=== PROBLEM STATEMENT ===
Below is some data; print it all back exactly.

=== EXCERPTED RECORDS ===
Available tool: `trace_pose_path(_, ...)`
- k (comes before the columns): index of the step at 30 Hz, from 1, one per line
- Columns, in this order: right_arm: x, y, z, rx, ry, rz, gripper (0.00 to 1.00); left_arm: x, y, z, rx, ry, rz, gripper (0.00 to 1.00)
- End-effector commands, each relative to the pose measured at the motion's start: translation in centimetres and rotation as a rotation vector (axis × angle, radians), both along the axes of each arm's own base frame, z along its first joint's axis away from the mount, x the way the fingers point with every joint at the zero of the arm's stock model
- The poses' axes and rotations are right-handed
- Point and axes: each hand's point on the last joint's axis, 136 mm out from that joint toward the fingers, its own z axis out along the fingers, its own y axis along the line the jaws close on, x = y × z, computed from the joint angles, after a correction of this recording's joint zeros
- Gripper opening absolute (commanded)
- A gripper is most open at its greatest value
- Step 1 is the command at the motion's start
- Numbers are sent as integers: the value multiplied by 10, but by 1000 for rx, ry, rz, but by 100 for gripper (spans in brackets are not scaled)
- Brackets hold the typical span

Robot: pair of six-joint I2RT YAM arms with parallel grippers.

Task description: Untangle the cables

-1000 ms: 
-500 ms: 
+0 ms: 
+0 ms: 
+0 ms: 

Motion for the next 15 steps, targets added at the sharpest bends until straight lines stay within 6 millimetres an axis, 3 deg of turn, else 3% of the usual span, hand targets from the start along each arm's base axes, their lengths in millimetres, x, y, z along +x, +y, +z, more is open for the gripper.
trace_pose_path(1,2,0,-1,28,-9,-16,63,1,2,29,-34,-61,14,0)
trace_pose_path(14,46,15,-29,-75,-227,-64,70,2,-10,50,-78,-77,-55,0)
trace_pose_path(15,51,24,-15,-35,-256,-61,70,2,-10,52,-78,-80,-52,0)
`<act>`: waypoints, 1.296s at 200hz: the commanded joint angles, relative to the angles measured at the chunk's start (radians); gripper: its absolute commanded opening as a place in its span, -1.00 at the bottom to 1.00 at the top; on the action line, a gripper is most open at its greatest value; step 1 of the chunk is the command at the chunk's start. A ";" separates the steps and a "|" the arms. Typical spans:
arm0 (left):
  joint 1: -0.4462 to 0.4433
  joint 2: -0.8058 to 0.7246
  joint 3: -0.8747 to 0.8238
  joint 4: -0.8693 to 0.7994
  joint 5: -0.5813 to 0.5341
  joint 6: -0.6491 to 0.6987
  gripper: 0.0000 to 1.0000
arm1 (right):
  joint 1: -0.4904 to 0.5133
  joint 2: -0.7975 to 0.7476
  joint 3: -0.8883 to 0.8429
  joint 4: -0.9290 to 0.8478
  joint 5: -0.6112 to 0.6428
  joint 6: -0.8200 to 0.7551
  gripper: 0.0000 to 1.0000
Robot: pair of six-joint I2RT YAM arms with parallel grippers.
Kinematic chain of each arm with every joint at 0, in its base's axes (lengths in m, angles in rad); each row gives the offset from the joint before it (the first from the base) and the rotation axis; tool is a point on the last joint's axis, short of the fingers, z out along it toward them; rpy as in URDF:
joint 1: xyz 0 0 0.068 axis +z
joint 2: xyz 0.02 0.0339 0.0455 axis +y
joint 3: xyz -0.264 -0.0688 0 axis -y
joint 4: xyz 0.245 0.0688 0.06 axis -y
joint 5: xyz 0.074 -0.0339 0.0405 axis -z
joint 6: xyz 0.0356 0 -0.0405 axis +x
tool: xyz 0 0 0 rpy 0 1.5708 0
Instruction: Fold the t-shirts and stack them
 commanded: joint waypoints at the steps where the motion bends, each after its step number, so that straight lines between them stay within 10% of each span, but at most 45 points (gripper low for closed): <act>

=== EXPECTED OUTPUT ===
Available tool: `trace_pose_path(_, ...)`
- k (comes before the columns): index of the step at 30 Hz, from 1, one per line
- Columns, in this order: right_arm: x, y, z, rx, ry, rz, gripper (0.00 to 1.00); left_arm: x, y, z, rx, ry, rz, gripper (0.00 to 1.00)
- End-effector commands, each relative to the pose measured at the motion's start: translation in centimetres and rotation as a rotation vector (axis × angle, radians), both along the axes of each arm's own base frame, z along its first joint's axis away from the mount, x the way the fingers point with every joint at the zero of the arm's stock model
- The poses' axes and rotations are right-handed
- Point and axes: each hand's point on the last joint's axis, 136 mm out from that joint toward the fingers, its own z axis out along the fingers, its own y axis along the line the jaws close on, x = y × z, computed from the joint angles, after a correction of this recording's joint zeros
- Gripper opening absolute (commanded)
- A gripper is most open at its greatest value
- Step 1 is the command at the motion's start
- Numbers are sent as integers: the value multiplied by 10, but by 1000 for rx, ry, rz, but by 100 for gripper (spans in brackets are not scaled)
- Brackets hold the typical span

Robot: pair of six-joint I2RT YAM arms with parallel grippers.

Task description: Untangle the cables

-1000 ms: 
-500 ms: 
+0 ms: 
+0 ms: 
+0 ms: 

Motion for the next 15 steps, targets added at the sharpest bends until straight lines stay within 6 millimetres an axis, 3 deg of turn, else 3% of the usual span, hand targets from the start along each arm's base axes, their lengths in millimetres, x, y, z along +x, +y, +z, more is open for the gripper.
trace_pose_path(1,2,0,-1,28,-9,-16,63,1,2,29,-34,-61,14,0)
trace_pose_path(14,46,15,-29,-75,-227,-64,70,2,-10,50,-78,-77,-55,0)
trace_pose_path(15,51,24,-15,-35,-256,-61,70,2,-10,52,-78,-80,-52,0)
`<act>`: waypoints, 1.296s at 200hz: the commanded joint angles, relative to the angles measured at the chunk's start (radians); gripper: its absolute commanded opening as a place in its span, -1.00 at the bottom to 1.00 at the top; on the action line, a gripper is most open at its greatest value; step 1 of the chunk is the command at the chunk's start. A ";" separates the steps and a "|" the arms. Typical spans:
arm0 (left):
  joint 1: -0.4462 to 0.4433
  joint 2: -0.8058 to 0.7246
  joint 3: -0.8747 to 0.8238
  joint 4: -0.8693 to 0.7994
  joint 5: -0.5813 to 0.5341
  joint 6: -0.6491 to 0.6987
  gripper: 0.0000 to 1.0000
arm1 (right):
  joint 1: -0.4904 to 0.5133
  joint 2: -0.7975 to 0.7476
  joint 3: -0.8883 to 0.8429
  joint 4: -0.9290 to 0.8478
  joint 5: -0.6112 to 0.6428
  joint 6: -0.8200 to 0.7551
  gripper: 0.0000 to 1.0000
Robot: pair of six-joint I2RT YAM arms with parallel grippers.
Kinematic chain of each arm with every joint at 0, in its base's axes (lengths in m, angles in rad); each row gives the offset from the joint before it (the first from the base) and the rotation axis; tool is a point on the last joint's axis, short of the fingers, z out along it toward them; rpy as in URDF:
joint 1: xyz 0 0 0.068 axis +z
joint 2: xyz 0.02 0.0339 0.0455 axis +y
joint 3: xyz -0.264 -0.0688 0 axis -y
joint 4: xyz 0.245 0.0688 0.06 axis -y
joint 5: xyz 0.074 -0.0339 0.0405 axis -z
joint 6: xyz 0.0356 0 -0.0405 axis +x
tool: xyz 0 0 0 rpy 0 1.5708 0
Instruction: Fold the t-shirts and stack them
 commanded: joint waypoints at the steps where the motion bends, each after its step number, so that straight lines between them stay within 10% of each span, but at most 45 points (gripper low for closed): <act>

What came before is the complete response.